Kapitel 2
Kapitel 2
Unentschlossen stehe ich vor seiner Tür. Wenn ich klopfe gibt es kein Zurück mehr.
Er wohnt in einem kleinen Haus, so wie ich, aber seines ist in einem besseren Zustand und man sieht das er sich um die Erhaltung kümmert.
Ich bin furchtbar genervt von mir selber und meiner Schwäche, was meine Laune nicht grade steigert. Immer wieder mach ich das. Ich habe schon etlichen von Welpen geholfen und immer wieder ist es im Chaos geendet. Man sollte meinen man lernt daraus und lässt in Zukunft die Finger davon, aber ich kann es mal wieder nicht lassen. Aber man kann nie wissen was passiert wäre wenn ich nicht da gewesen wäre, wahrscheinlich noch viel schlimmeres.
Endlich reiße ich mich zusammen und schaffe es zaghaft zu klopfen, in der Hoffnung das er es nicht hört und ich wieder gehen kann, ohne ein schlechtes Gewissen zu haben.

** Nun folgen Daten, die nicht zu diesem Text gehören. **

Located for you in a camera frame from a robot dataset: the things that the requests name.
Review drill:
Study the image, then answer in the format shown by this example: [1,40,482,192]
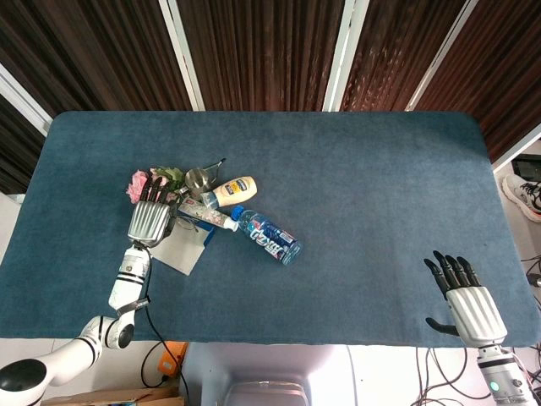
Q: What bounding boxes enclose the white sneaker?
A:
[501,173,541,223]

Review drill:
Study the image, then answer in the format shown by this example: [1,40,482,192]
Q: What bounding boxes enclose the thin metal frame eyeglasses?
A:
[171,214,199,233]

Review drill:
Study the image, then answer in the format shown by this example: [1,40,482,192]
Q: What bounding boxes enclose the blue plastic drink bottle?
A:
[230,205,304,266]

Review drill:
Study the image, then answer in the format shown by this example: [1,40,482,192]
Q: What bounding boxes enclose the white robot torso base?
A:
[179,341,356,406]

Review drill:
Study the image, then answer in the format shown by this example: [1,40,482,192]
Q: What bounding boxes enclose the white floral toothpaste tube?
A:
[177,196,239,233]

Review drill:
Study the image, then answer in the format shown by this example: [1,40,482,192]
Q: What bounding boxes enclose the mayonnaise squeeze bottle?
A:
[201,176,259,210]

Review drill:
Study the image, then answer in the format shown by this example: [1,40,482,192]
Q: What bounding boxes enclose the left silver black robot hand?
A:
[127,175,178,249]

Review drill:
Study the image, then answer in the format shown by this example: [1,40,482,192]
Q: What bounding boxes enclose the stainless steel measuring cup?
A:
[184,157,227,200]

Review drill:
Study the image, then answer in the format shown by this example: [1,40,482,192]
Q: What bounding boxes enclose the brown cardboard box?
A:
[40,384,185,406]

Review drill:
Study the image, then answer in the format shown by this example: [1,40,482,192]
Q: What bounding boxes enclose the white partition frame post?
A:
[492,122,541,174]
[158,0,206,112]
[0,63,54,136]
[405,0,481,112]
[323,0,371,112]

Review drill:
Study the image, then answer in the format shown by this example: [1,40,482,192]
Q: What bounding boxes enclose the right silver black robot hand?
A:
[424,250,508,350]

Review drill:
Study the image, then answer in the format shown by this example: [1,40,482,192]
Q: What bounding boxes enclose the brown pleated curtain panel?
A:
[342,0,468,112]
[0,0,194,114]
[0,95,46,195]
[177,0,347,112]
[416,0,541,162]

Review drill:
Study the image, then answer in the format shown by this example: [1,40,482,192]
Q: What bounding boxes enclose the blue felt table cloth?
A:
[0,110,541,348]

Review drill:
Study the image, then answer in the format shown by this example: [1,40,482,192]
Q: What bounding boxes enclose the pink artificial flower bouquet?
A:
[125,167,187,205]

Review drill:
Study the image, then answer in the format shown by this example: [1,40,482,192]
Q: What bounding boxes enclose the orange device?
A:
[158,341,189,376]

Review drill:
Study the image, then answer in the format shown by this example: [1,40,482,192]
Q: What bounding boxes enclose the black box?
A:
[510,154,541,181]

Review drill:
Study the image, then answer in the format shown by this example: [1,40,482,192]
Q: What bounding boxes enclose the blue box with grey lining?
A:
[150,206,216,277]

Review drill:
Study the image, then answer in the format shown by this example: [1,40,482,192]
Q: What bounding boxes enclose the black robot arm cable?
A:
[141,248,190,406]

Schließlich kann ich nicht helfen wenn er mir nicht öffnet. Leider dauert es nicht lange bis sich die Tür öffnet und der Mann von vorhin, breit lächelnd, als er mich erkennt, im Türrahmen erscheint.
»Wohl doch noch nicht genug von mir, was? «, sagt er selbstgefällig und scheint sich gar nicht zu wundern das ich vor ihm stehe. Das nervt mich. Ich rolle mit den Augen und achte darauf, das er dies nicht übersehen kann.
»Wohl kaum. Ich kann kleine Kinder nur einfach nicht sich selber überlassen. Ich weiß, eine schlechte Eigenschaft von mir. « Ich grinse böse. Er sieht kurz in den mittlerweile fast dunklen Himmel und tritt dann einen Schritt zur Seite. »Willst du rein kommen? « Ich nicke. »Genau deswegen bin ich hier. « Ich schiebe mich an ihm vorbei ins Haus mit ihm direkt hinter mir.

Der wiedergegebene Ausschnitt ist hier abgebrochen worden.